Bilateral ties between the Philippines and India are expected to improve in the wake of next week’s Association of Southeast Asian Nations (Asean) summit.
The 10-member regional bloc will be holding its annual leaders’ conference in the Philippines and has also scheduled meetings with regional partners such as India. Prime Minister Narenda Modi is scheduled to arrive on Nov. 12 and the 15th Asean-India summit will be held in the afternoon of Nov. 14.
“I think after ASEAN, a lot of things I’m looking forward to will happen because its basically the two countries building bridges stronger,” Philippine-India Business Council chairman Johnny Chotrani told The Manila Times.
Diplomatic relations between India and the Philippines began in 1949, shortly after both nations became independent. India has since become one of the country’s largest trading partners and export markets.
India’s investments in the Philippines include Indo Phil Textile Mills. Inc., which commenced operations in 1975 and is said to be the country’s largest textile mill.
Chotrani said more Indian companies were scouting for more business opportunities in the Philippines.
“On the business side, we have been looking at agriculture, hotels, hospitality, education, insfrastructure. There could also be food and beverage products and textiles,” he said.
Indian firms are also interested in the pharmaceutical sector, particulary the establishment of an industry-specific ecozone.
“Basically the pharmazone is standstill so far but we are pushing with the EPZA (Export Processing Zones Authority) to come up with the guidelines for us to get the pharma companies attracted to the Philippines, but India is very much interested,” Chotrani said.
“They (Indian pharma firms) are looking at the cost factors and all so that’s why we need all the inputs for them to come forward, but offhand they like the idea and they are interested. We are looking at probably early next year [to finalize details],” he added.
Chotrani claimed that other manufacturers were considering setting up shop in the Philippines, which he said was “ideally located”.

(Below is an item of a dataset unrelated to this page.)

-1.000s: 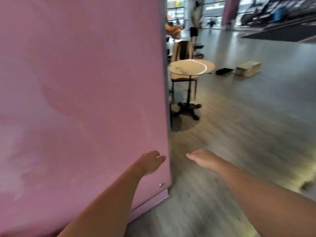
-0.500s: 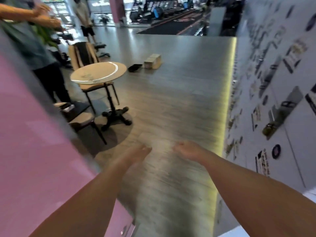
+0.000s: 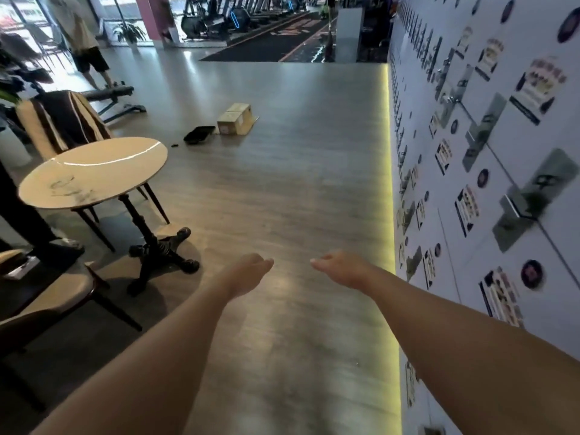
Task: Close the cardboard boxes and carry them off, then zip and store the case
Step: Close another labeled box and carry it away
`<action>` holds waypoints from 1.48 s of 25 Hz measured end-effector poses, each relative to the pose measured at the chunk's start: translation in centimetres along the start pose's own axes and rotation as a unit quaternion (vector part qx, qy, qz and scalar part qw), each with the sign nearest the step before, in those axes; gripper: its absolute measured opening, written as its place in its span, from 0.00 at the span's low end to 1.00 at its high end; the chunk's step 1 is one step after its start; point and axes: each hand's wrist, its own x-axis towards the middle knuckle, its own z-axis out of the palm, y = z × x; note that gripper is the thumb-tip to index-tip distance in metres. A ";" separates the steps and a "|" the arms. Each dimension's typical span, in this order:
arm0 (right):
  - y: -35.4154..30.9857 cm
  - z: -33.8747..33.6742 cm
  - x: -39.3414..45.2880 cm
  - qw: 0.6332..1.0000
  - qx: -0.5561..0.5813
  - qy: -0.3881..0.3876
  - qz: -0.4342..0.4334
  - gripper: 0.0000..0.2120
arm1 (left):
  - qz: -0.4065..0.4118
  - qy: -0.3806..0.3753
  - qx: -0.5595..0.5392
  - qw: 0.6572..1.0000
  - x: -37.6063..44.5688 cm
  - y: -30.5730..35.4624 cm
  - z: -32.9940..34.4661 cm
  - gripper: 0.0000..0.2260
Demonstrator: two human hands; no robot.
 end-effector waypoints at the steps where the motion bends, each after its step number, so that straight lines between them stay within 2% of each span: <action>1: -0.2 -1.4 2.3 1.000 0.003 0.005 -0.001 0.26 | 0.003 -0.001 0.002 1.000 2.3 0.8 -1.0 0.19; 8: -2.1 -10.1 21.6 1.000 -0.009 0.018 -0.007 0.27 | 0.045 -0.001 0.021 0.999 21.9 4.1 -8.2 0.16; 16: -5.5 -20.2 44.6 0.998 0.027 0.053 0.017 0.27 | 0.084 0.013 0.013 0.996 46.3 8.4 -19.7 0.15; 28: -3.5 -37.3 84.0 1.000 -0.028 -0.007 -0.001 0.21 | 0.021 0.025 0.051 0.998 85.2 16.1 -29.7 0.18; 34: -5.1 -46.2 100.8 0.999 -0.024 -0.009 -0.021 0.26 | -0.012 0.034 0.024 0.999 101.0 20.1 -36.9 0.18; 37: -6.2 -49.8 110.4 0.999 -0.018 -0.010 -0.032 0.25 | -0.029 0.046 0.011 0.998 109.9 20.5 -40.9 0.17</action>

“In fact we were visited by some delegations from India. They are looking at chemical products, plastic industry, raw materials to finished products, food and beverage companies, solar products. All these have already shown interest and have come to Philippines as delegations. Basically they are more on trading and selling to the Philippines till they find something juicy for manufacturing here,” he said.
Chotrani noted that hindrances to investments remain and urged the government to address these so as to attract foreign investors.
“Definitely it’s high time for the Philippines to relax and get more investments from different international markets and India could be one of the major players,” he said.
“I think they (the Philippine government) really need to simplify the whole [tax]thing, otherwise it would be difficult. You have so many components and that does not give a good picture abroad. The rules and systems need to be clear,” Chotrani noted.
“Let’s look at the ownership, that’s 60 percent [for local]and 40 percent [foreign]so that needs to be more opened up because if you are looking for large and multinational companies here to invest, they are publicly listed and it becomes very difficult for them to justify if they own only 40 percent,” he added.
“ If that can be relaxed and improved, you’ll find a lot of large companies from India to come because they go to as far as South Africa to invest. Philippines is much more easier because its English-speaking. It’s a matter of getting more comfortable and the deals should have to be juicy for both parties.”